1) although, through forlornness, in the fire of passion I burned out
2) I, like a lamp on a grave, lonely/alone, always burned

 

Notes:

be-kasī : 'Forlorn state, friendlessness, destitution'. (Platts p.203)

 

akelā : 'Single sole; solitary, lonely; —akelā,akele , adv. Alone, by oneself, singly, unattended, unfriended; apart'. (Platts p.68)

S. R. Faruqi:

The second line is so complete and brim-full that it was difficult for a line to be joined to it. Even Mir only managed it by the skin of his teeth. The word be-kasī has almost overdone [bāt banānā] it. The double-meaningness of jalā kiyā , and for a 'proof' of be-kasī calling himself a lamp on a grave, are extremely fine. Then, since in a graveyard there's no population, the light of the lamp on a grave is wasted. In this way, in the verse the implication has been created of life being thrown away.
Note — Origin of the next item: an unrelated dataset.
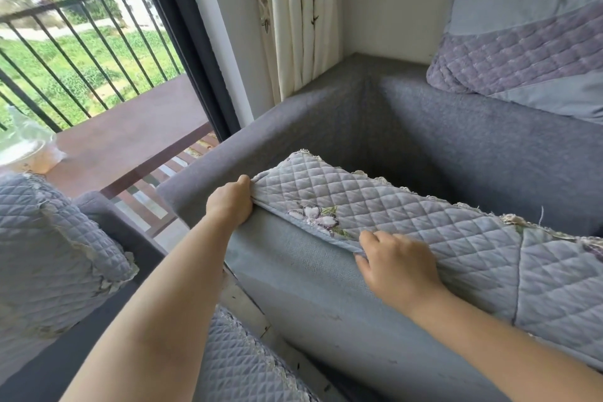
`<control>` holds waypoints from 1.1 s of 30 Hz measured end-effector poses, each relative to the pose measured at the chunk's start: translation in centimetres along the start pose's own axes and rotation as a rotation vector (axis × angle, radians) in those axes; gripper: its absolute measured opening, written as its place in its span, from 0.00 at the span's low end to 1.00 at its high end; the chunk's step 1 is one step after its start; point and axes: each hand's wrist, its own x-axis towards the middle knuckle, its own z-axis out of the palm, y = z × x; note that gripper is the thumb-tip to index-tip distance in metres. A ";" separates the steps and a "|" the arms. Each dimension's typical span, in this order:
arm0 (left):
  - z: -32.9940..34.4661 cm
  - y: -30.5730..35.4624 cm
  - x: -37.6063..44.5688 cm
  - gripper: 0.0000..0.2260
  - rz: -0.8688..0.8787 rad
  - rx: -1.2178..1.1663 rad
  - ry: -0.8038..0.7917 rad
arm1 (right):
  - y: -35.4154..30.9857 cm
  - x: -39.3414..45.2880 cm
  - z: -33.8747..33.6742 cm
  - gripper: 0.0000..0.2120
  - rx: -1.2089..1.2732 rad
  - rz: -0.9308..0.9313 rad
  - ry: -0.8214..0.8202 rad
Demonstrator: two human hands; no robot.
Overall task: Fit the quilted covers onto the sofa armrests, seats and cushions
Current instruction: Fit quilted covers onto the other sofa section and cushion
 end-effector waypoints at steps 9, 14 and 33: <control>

A famous verse based only on the image of the solitary lamp, has been attributed to Mir:

raushan hai us t̤araḥ dil-e vīrāñ meñ dāġh ek
ujṛe nagar meñ jaise jale hai chirāġh ek

[in the desolate heart a single scar is radiant in such a way,
the way in a ruined city, a single lamp burns]

This verse is not Mir's, it's by Asalat Khan Sabit. If it is judged in comparison to the present verse, then Mir's style of operation becomes clear as well.

In the first line jal uṭhnā [this is the SSA text] is a proof of success. But since this burning up was caused by helplessness, my solitary burning was like a lamp on a grave. The word 'grave' has become a symbol for all hopelessness, grief-strickenness, and ill fortune, and the whole verse is an additional proof of this. Sabit's verse is devoid of these subtleties.

In fact, Mir has borrowed this theme from Shapur Taharani [in Persian]:

'The eye of no house was made radiant by our fire.
We, like a lamp on a grave, burned to extinction in the wilderness.'

Undoubtedly in Shapur Taharani's first line the attention to affinities is deserving of praise, but in Mir's second line the 'drama' and irrevocability [istimrār] of akelā jalā kiyā are deadly. If one is going to borrow, then this is how it should be done.

[See also {456,8}; {1807x,1}; {1746,9}.]

FWP:

SETS == MIDPOINTS
MOTIFS
NAMES
TERMS == DRAMATICNESS

Should the ʿishq kī be taken to modify be-kasī ('through the forlornness of passion'), or ātish ('in the fire of passion')? In this verse it doesn't seem to make that much difference. But it's clear that phrases with this kind of unresolvable flexibility (which for want of a better name I call 'midpoints') are a favorite device of Mir's. They create ambiguity without calling attention to themselves.

And in the second line the same 'midpoint' quality appears in akelā too, which can be either an adjective ('I, alone') or 'alone like a lamp on a grave', or an adverb 'always burned alone'). Shades of these various possibilities haunt the second line, and are surely part of the effect of starkness and irrevocability to which SRF points.

For more on misattributed verses of the kind cited by SRF, see {1015,1}.